═════ DATA FOR REVIEW

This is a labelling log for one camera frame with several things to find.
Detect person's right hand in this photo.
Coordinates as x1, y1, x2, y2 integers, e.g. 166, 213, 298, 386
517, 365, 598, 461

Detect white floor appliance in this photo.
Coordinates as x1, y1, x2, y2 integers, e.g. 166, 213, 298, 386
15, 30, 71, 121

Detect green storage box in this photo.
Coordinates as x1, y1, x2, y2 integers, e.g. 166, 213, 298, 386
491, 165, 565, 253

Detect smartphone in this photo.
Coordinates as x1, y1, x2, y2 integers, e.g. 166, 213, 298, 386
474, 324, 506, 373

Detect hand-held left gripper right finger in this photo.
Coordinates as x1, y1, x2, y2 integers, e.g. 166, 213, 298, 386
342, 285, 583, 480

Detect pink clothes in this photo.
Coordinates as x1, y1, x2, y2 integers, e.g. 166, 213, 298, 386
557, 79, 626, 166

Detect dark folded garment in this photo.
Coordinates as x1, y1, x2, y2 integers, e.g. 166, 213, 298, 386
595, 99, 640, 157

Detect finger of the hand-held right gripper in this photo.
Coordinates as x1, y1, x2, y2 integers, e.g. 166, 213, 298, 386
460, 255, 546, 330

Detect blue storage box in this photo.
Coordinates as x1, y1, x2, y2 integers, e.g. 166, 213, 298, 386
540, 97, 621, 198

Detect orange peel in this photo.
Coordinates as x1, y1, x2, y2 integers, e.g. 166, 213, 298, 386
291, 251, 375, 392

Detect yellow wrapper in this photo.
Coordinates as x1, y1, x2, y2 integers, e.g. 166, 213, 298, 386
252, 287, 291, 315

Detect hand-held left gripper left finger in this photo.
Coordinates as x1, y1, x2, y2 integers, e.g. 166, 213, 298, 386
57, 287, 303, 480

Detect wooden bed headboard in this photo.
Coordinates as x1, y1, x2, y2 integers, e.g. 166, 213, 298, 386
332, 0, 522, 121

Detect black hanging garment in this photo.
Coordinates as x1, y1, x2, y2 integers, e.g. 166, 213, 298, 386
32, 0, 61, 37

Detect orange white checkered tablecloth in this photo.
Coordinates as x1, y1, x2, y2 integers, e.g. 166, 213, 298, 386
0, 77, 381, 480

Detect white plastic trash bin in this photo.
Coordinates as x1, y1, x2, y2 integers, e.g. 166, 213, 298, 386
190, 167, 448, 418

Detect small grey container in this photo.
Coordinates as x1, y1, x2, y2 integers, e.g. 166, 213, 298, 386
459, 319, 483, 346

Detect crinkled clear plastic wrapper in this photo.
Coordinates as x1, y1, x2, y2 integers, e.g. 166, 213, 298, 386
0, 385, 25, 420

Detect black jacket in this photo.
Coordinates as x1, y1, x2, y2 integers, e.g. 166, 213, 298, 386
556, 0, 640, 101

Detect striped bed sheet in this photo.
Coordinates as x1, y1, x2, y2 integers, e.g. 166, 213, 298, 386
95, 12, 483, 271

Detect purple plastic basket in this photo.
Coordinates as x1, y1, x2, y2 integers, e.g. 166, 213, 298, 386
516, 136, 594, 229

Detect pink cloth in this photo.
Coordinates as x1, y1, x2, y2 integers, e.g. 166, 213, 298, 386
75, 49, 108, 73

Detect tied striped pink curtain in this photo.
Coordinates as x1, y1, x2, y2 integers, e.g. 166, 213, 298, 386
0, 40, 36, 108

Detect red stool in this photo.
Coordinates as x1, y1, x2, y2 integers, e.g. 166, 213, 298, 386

══════════

• **ACTIVITY**: Please find, in the entries above, every line where "storage" occurs, and copy it.

• **EXERCISE RESPONSE**:
Detect green storage box in this photo.
Detect blue storage box in this photo.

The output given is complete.